Nijinsky is a Polish Jew (from Commercial Road, E.) and has long been the despair of his platoon sergeant. He is fat where there is no need to be fat, his clothes bulge where no clothes are expected to bulge, and he is the kind of man who loses a cap-badge once a week, preferably just before the C.O. comes round. There is only one saving grace about him. He can always be trusted to volunteer for a dull lecture or outing to which nobody else wants to go, but to which certain numbers have to be sent. His invariable reply to the question is, “Yiss, I’ll ger-go, it’s ser-something for ner-nothing.”
I found him, as I expected, hanging round the cookhouse, and taxed him with his neglect of duty.
“He ter-told me I ought to use my dis-cretion, Sir,” he piped in his high plaintive voice.
I told him severely that it was a trick, a very palpable trick, and that he must ever be on the alert for all such kinds of evasion. Finally, when I had informed him how badly he had let us all down, he waddled away contrite and tearful, and fully under the impression, I think, that I should probably lose my commission through his negligence.

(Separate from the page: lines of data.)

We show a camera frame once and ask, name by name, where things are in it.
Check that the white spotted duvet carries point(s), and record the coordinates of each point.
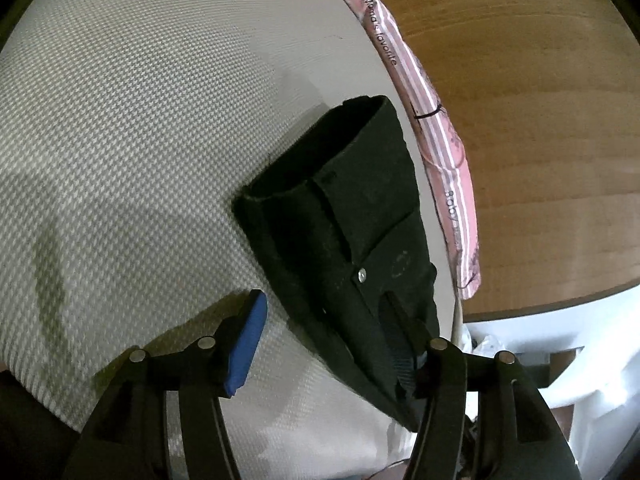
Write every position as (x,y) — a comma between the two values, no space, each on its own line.
(480,347)

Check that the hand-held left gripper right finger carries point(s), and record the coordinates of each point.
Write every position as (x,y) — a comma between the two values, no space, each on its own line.
(407,330)

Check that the beige woven bed mat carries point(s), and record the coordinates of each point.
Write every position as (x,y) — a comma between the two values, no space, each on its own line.
(125,135)

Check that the black pants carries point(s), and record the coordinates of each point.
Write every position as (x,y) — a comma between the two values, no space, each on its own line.
(350,200)

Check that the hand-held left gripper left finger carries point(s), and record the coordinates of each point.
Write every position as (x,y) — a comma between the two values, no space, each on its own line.
(247,340)

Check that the wooden headboard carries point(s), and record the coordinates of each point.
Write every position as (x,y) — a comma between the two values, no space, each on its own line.
(525,135)

I did not realise how deeply he had taken the matter to heart until I found him at his post apparently reading the Riot Act to a crowd of obsequious Huns, who were listening patiently to the written law as expounded in Yiddish—that being a language in which he succeeds in making himself partially understood. The incident passed, but I began to have fears that the reformed rake might prove a greater danger than ever.
The next day my worst fears were realised. In fact, during my temporary absence Nijinsky surpassed himself. At eleven o’clock the General, supported by his Staff, rolled up in his car and stopped at Nijinsky’s post on his way into “neutral” country. The General, the G.S.O.1, the D.A.Q.M.G. and the A.D.C. got out, shining, gorgeous and beflowered with foreign decorations, to chat to the sentry (you’ve seen pictures of it; it’s always being done), Nijinsky, who had already turned back two innocuous Gunner Colonels (armed with sporting guns) that morning, sauntered up, drunk with newly acquired confidence, his rifle slung on his right shoulder and his hat over one eye.
“All well here, sentry?” asked the General, towering over him in all his glory.
“Pup-pass, please,” said Nijinsky, ever on the look-out for some cunning trick.
“Oh, that’s all right; I’m General Blank.”
The word “General” recalled Nijinsky to his senses. He unslung his rifle, brought it to the order, brought it to the slope and presented arms with great solemnity, and as only Nijinsky can.
“Oh—er—stand easy,” said the General, when the meaning of these evolutions was made manifest to him. “Wonderful days for you fellows here—what? There have been times when the Rhine seemed a long way away, didn’t it? And now here you are, a victorious army guarding that very river! It’s a wonderful time for you, and no doubt you appreciate it?”